About this exercise :: Print the listing exactly as it stands. Skip every picture.

Data excerpt ::
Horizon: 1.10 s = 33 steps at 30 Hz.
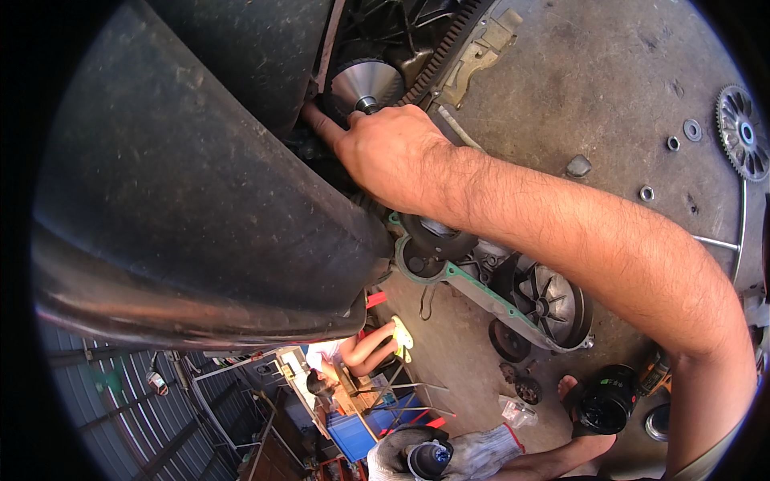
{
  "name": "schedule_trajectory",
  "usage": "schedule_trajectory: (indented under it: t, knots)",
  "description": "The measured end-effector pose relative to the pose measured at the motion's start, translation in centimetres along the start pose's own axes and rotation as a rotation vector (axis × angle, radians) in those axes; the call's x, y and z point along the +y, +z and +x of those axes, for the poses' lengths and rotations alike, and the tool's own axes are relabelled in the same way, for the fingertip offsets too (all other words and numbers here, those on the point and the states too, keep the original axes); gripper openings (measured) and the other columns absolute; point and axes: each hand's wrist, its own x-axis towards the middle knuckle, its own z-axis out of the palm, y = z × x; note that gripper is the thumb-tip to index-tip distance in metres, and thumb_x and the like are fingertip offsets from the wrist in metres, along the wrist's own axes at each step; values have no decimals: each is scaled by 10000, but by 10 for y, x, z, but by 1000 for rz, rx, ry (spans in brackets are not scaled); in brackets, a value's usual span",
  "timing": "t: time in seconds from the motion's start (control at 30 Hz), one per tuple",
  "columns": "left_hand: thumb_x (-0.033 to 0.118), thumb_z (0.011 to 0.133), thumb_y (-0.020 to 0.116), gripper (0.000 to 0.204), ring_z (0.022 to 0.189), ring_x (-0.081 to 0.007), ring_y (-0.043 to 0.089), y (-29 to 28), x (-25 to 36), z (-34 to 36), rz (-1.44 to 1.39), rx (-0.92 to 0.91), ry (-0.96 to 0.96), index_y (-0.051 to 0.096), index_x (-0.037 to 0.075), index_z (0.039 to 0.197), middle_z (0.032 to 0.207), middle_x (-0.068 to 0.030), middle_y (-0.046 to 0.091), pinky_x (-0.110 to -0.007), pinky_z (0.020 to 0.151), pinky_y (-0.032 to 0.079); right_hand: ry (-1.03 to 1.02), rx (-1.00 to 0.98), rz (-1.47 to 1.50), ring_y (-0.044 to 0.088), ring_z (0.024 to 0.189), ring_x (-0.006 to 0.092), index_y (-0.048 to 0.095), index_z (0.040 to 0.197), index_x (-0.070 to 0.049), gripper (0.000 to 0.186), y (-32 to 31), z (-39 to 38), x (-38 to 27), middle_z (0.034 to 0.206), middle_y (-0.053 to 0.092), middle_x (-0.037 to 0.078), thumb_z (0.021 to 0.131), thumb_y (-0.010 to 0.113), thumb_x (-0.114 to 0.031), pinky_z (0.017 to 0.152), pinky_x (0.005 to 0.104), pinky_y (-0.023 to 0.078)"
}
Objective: The person puts on gloves, removes transmission and drive components from a scooter, and applies grease from a container onto the parts by hand.
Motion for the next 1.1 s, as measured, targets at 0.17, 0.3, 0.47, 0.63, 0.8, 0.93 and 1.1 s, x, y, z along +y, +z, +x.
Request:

Output of the exercise ::
Horizon: 1.10 s = 33 steps at 30 Hz.
{
  "name": "schedule_trajectory",
  "usage": "schedule_trajectory: (indented under it: t, knots)",
  "description": "The measured end-effector pose relative to the pose measured at the motion's start, translation in centimetres along the start pose's own axes and rotation as a rotation vector (axis × angle, radians) in those axes; the call's x, y and z point along the +y, +z and +x of those axes, for the poses' lengths and rotations alike, and the tool's own axes are relabelled in the same way, for the fingertip offsets too (all other words and numbers here, those on the point and the states too, keep the original axes); gripper openings (measured) and the other columns absolute; point and axes: each hand's wrist, its own x-axis towards the middle knuckle, its own z-axis out of the palm, y = z × x; note that gripper is the thumb-tip to index-tip distance in metres, and thumb_x and the like are fingertip offsets from the wrist in metres, along the wrist's own axes at each step; values have no decimals: each is scaled by 10000, but by 10 for y, x, z, but by 1000 for rz, rx, ry (spans in brackets are not scaled); in brackets, a value's usual span",
  "timing": "t: time in seconds from the motion's start (control at 30 Hz), one per tuple",
  "columns": "left_hand: thumb_x (-0.033 to 0.118), thumb_z (0.011 to 0.133), thumb_y (-0.020 to 0.116), gripper (0.000 to 0.204), ring_z (0.022 to 0.189), ring_x (-0.081 to 0.007), ring_y (-0.043 to 0.089), y (-29 to 28), x (-25 to 36), z (-34 to 36), rz (-1.44 to 1.39), rx (-0.92 to 0.91), ry (-0.96 to 0.96), index_y (-0.051 to 0.096), index_x (-0.037 to 0.075), index_z (0.039 to 0.197), middle_z (0.032 to 0.207), middle_x (-0.068 to 0.030), middle_y (-0.046 to 0.091), pinky_x (-0.110 to -0.007), pinky_z (0.020 to 0.151), pinky_y (-0.032 to 0.079); right_hand: ry (-1.03 to 1.02), rx (-1.00 to 0.98), rz (-1.47 to 1.50), ring_y (-0.044 to 0.088), ring_z (0.024 to 0.189), ring_x (-0.006 to 0.092), index_y (-0.048 to 0.095), index_z (0.040 to 0.197), index_x (-0.070 to 0.049), gripper (0.000 to 0.186), y (-32 to 31), z (-39 to 38), x (-38 to 27), middle_z (0.034 to 0.206), middle_y (-0.053 to 0.092), middle_x (-0.037 to 0.078), thumb_z (0.021 to 0.131), thumb_y (-0.010 to 0.113), thumb_x (-0.114 to 0.031), pinky_z (0.017 to 0.152), pinky_x (0.005 to 0.104), pinky_y (-0.023 to 0.078)"
}
Objective: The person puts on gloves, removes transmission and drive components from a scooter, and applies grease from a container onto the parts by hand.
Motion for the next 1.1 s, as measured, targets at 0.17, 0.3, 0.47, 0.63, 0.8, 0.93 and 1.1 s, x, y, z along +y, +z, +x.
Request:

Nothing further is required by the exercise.